Records from a collection:
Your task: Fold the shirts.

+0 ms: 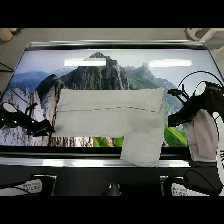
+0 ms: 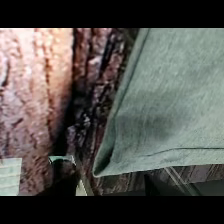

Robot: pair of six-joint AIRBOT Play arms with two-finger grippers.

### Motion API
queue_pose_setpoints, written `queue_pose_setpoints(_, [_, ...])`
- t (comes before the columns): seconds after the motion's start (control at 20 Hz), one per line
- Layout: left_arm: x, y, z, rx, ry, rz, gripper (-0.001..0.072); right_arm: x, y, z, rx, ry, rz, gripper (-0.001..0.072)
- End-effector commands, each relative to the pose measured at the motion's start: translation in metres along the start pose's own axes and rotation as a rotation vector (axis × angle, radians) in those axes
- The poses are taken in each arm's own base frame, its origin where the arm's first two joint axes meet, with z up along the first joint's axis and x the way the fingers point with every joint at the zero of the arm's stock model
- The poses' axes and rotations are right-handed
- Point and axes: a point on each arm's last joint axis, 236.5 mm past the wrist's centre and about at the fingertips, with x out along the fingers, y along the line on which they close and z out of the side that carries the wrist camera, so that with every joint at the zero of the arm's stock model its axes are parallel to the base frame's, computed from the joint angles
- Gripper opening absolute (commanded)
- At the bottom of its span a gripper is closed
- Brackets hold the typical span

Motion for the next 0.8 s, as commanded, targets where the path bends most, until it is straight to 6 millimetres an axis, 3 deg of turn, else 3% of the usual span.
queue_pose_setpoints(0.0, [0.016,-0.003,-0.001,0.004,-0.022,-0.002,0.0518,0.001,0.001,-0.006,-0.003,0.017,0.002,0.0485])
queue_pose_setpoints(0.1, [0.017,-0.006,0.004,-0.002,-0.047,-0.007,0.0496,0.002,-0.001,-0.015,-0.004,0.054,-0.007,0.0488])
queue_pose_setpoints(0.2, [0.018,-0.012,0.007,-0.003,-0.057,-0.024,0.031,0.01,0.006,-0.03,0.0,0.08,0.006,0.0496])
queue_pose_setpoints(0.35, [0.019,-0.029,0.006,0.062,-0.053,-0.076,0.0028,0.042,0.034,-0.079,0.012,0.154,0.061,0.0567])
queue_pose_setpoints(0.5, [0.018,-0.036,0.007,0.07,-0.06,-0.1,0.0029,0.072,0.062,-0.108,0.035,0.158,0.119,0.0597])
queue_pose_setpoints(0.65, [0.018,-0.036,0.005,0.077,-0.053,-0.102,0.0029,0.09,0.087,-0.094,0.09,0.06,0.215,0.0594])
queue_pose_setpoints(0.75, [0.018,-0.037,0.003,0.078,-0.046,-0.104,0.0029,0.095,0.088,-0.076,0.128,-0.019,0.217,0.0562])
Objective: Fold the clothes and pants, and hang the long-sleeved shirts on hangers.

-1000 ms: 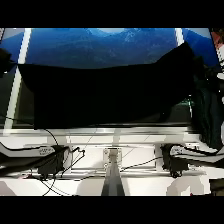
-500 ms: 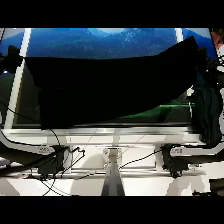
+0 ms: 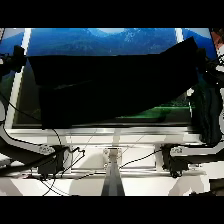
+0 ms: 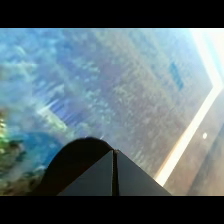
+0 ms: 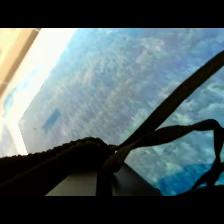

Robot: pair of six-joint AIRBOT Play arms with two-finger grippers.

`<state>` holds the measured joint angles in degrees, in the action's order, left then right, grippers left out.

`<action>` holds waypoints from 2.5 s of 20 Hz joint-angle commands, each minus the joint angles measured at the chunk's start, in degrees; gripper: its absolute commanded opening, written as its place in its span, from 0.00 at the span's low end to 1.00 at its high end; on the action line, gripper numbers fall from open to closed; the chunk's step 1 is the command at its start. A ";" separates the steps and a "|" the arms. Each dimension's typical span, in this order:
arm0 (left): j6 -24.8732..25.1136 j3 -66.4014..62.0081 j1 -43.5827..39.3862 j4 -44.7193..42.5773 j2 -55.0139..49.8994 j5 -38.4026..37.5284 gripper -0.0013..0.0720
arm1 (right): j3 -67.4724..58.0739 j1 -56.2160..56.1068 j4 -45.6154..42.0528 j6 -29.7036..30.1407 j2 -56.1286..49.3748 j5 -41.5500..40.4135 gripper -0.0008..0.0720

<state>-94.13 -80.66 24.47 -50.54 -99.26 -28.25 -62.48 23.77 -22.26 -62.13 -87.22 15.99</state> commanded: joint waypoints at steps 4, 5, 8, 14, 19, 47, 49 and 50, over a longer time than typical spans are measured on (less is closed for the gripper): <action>0.68 0.00 -1.18 0.04 -1.20 1.25 0.03 | -0.92 0.66 -8.72 0.00 -1.18 0.96 0.05; 0.68 0.00 -1.18 0.04 -1.20 1.29 0.03 | -2.01 0.66 -9.73 0.02 -1.77 1.53 0.09; 0.76 0.00 -1.16 0.04 -1.14 1.14 0.42 | -4.28 0.90 -12.37 0.02 -2.91 3.39 0.72; 10.47 0.00 1.05 0.00 4.92 -7.06 0.84 | -8.48 5.70 -21.16 -0.04 -1.73 18.08 0.72; 12.57 0.00 7.65 -0.85 14.95 -21.20 0.21 | -10.14 12.74 -23.32 -0.15 1.09 31.76 0.71; 15.47 49.66 16.04 -14.25 47.93 -36.57 0.67 | -10.14 15.10 -30.75 0.28 2.54 37.05 0.71; 14.53 53.22 19.87 -17.31 55.36 -40.68 0.67 | -10.14 15.10 -32.30 0.28 2.54 37.13 0.71; 14.43 53.94 22.12 -19.47 58.99 -42.84 0.67 | -10.14 15.10 -32.83 0.26 2.54 37.29 0.71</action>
<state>-79.26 -32.67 42.28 -65.12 -50.11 -66.78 -72.60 38.83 -53.19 -61.82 -84.71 53.04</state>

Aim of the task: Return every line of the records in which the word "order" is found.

Answer box:
`<state>` holds the measured joint angles in degrees, in the action's order, left then right, grippers left out.
`<action>` holds waypoints from 2.5 s of 20 Hz joint-angle commands, each minus the joint angles measured at the chunk's start, in degrees; gripper: its absolute commanded opening, written as its place in its span, from 0.00 at the span's low end to 1.00 at its high end; on the action line, gripper numbers fall from open to closed; the chunk's step 1 is the command at its start. A ";" separates the steps and a "|" the arms. Each dimension's typical span, in this order:

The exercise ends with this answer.